— WHAT YOU HAVE TO DO —
Copy out the entries that follow. Leave none out.

— MATERIAL FOR THIS EXERCISE —
::::

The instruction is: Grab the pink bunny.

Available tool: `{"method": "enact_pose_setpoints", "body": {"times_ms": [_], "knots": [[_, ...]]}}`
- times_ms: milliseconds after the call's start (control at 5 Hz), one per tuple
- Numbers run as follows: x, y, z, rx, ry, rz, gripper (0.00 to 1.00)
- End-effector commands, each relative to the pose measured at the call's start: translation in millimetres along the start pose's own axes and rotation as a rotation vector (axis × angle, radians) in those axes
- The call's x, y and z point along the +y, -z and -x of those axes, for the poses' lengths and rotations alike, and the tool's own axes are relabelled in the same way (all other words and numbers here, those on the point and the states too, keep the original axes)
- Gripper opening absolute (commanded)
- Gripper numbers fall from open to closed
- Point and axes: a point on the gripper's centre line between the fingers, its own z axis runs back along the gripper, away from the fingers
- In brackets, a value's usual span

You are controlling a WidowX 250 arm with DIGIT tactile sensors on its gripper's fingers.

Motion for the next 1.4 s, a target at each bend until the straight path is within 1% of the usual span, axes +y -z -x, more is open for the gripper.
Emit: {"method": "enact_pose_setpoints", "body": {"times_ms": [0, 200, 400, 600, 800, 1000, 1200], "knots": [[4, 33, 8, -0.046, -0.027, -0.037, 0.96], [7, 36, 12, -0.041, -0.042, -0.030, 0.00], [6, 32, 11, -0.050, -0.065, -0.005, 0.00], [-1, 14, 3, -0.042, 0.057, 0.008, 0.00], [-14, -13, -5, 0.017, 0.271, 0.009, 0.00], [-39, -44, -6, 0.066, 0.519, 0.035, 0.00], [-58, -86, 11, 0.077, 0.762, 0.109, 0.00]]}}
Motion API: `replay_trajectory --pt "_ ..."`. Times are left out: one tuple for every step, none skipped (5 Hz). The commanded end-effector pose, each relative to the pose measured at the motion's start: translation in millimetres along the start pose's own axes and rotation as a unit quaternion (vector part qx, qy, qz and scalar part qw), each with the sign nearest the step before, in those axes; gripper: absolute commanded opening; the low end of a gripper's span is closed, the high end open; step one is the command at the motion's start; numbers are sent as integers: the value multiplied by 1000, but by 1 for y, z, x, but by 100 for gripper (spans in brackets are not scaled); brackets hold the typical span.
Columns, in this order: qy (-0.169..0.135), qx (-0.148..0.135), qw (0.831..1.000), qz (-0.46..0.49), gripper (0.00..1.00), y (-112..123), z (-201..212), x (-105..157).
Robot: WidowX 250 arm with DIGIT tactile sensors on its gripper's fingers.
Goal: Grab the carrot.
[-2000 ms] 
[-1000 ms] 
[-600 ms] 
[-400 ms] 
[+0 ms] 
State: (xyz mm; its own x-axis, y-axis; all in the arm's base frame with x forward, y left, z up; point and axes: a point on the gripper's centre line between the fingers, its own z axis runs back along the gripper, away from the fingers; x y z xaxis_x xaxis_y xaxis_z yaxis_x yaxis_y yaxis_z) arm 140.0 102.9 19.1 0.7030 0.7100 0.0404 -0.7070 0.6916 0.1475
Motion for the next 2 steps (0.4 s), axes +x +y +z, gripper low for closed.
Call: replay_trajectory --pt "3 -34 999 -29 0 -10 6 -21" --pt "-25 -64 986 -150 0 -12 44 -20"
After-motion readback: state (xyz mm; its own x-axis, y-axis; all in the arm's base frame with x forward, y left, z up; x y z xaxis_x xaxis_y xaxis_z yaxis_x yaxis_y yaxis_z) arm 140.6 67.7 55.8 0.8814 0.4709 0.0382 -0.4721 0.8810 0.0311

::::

— TASK SOLUTION —
The instruction is: Grab the pink bunny.

Available tool: `{"method": "enact_pose_setpoints", "body": {"times_ms": [_], "knots": [[_, ...]]}}`
- times_ms: milliseconds after the call's start (control at 5 Hz), one per tuple
- Numbers run as follows: x, y, z, rx, ry, rz, gripper (0.00 to 1.00)
- End-effector commands, each relative to the pose measured at the call's start: translation in millimetres along the start pose's own axes and rotation as a rotation vector (axis × angle, radians) in those axes
- The call's x, y and z point along the +y, -z and -x of those axes, for the poses' lengths and rotations alike, and the tool's own axes are relabelled in the same way (all other words and numbers here, those on the point and the states too, keep the original axes)
- Gripper opening absolute (commanded)
- Gripper numbers fall from open to closed
- Point and axes: a point on the gripper's centre line between the fingers, its own z axis runs back along the gripper, away from the fingers
- In brackets, a value's usual span

You are controlling a WidowX 250 arm with DIGIT tactile sensors on its gripper's fingers.

Motion for the next 1.4 s, a target at each bend until the straight path is within 1% of the usual span, axes +y -z -x, more is open for the gripper.
Emit: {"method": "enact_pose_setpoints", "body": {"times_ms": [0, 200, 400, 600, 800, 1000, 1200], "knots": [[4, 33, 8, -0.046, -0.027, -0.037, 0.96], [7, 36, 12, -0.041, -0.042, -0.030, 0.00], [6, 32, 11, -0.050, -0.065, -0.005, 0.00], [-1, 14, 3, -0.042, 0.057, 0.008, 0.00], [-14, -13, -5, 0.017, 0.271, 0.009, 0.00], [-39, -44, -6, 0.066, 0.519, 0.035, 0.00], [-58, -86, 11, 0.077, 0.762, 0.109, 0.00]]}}
Motion API: `replay_trajectory --pt "_ ..."`. Times are left out: one tuple for every step, none skipped (5 Hz). The commanded end-effector pose, each relative to the pose measured at the motion's start: translation in millimetres along the start pose's own axes and rotation as a unit quaternion (vector part qx, qy, qz and scalar part qw), each with the sign nearest the step before, in those axes; gripper: absolute commanded opening; the low end of a gripper's span is closed, the high end open; step one is the command at the motion's start; numbers are sent as integers: the value multiplied by 1000, but by 1 for y, z, x, but by 100 for gripper (spans in brackets are not scaled); brackets hold the typical span.
Columns, in this order: qy (-0.169..0.135), qx (-0.148..0.135), qw (0.831..1.000), qz (-0.46..0.49), gripper (0.00..1.00), y (-112..123), z (-201..212), x (-105..157).
Robot: WidowX 250 arm with DIGIT tactile sensors on its gripper's fingers.
Goal: Grab the carrot.
[-2000 ms] 
[-1000 ms] 
[-600 ms] 
[-400 ms] 
[+0 ms] 
State: (xyz mm; its own x-axis, y-axis; all in the arm's base frame with x forward, y left, z up; point and axes: a point on the gripper's centre line between the fingers, its own z axis runs back along the gripper, away from the fingers; x y z xaxis_x xaxis_y xaxis_z yaxis_x yaxis_y yaxis_z) arm 140.0 102.9 19.1 0.7030 0.7100 0.0404 -0.7070 0.6916 0.1475
Motion for the next 2 steps (0.4 s), axes +x +y +z, gripper low for closed.
Call: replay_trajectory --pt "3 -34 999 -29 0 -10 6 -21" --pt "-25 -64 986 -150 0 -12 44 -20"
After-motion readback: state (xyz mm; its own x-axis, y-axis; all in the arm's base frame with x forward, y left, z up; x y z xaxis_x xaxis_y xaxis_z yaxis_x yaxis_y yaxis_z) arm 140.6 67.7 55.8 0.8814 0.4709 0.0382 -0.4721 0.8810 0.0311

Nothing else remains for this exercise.